REQUIRED ACTION
In the listing below, locate the line containing "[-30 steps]" and the line containing "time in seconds". Output both of them and every line between, exactly as written, and nothing more.

DATA PROVIDED
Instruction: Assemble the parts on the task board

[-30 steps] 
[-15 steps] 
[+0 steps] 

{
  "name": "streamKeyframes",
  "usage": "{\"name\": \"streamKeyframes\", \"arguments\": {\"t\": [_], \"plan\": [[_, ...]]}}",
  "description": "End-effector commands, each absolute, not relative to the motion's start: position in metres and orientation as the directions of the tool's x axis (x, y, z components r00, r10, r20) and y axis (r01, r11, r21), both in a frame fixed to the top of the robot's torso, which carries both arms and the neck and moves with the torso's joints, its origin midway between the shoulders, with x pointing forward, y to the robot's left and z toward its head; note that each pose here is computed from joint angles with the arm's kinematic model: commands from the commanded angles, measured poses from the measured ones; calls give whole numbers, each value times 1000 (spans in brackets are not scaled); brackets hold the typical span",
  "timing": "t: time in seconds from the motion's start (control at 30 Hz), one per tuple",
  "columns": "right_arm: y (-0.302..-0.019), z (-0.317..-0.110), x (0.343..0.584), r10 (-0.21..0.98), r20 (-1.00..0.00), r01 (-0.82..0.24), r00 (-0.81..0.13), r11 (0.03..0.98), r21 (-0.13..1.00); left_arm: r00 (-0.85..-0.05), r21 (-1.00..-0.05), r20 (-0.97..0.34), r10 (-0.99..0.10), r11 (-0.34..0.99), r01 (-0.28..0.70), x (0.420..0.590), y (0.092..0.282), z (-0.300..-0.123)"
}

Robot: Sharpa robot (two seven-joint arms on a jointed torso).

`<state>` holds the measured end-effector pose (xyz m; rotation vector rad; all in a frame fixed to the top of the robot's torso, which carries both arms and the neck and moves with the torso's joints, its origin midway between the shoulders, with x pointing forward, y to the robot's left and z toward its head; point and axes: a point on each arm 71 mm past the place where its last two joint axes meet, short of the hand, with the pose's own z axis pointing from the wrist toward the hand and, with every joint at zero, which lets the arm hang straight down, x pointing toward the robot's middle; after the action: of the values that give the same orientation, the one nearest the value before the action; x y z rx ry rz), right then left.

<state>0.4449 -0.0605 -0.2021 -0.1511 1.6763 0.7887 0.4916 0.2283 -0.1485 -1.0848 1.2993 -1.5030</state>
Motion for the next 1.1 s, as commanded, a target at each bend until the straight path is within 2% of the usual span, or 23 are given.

ANSWER FOR THE TASK
[-30 steps] 
[-15 steps] 
[+0 steps] 

{
  "name": "streamKeyframes",
  "usage": "{\"name\": \"streamKeyframes\", \"arguments\": {\"t\": [_], \"plan\": [[_, ...]]}}",
  "description": "End-effector commands, each absolute, not relative to the motion's start: position in metres and orientation as the directions of the tool's x axis (x, y, z components r00, r10, r20) and y axis (r01, r11, r21), both in a frame fixed to the top of the robot's torso, which carries both arms and the neck and moves with the torso's joints, its origin midway between the shoulders, with x pointing forward, y to the robot's left and z toward its head; note that each pose here is computed from joint angles with the arm's kinematic model: commands from the commanded angles, measured poses from the measured ones; calls give whole numbers, each value times 1000 (spans in brackets are not scaled); brackets hold the typical span",
  "timing": "t: time in seconds from the motion's start (control at 30 Hz), one per tuple",

No additional answer is needed.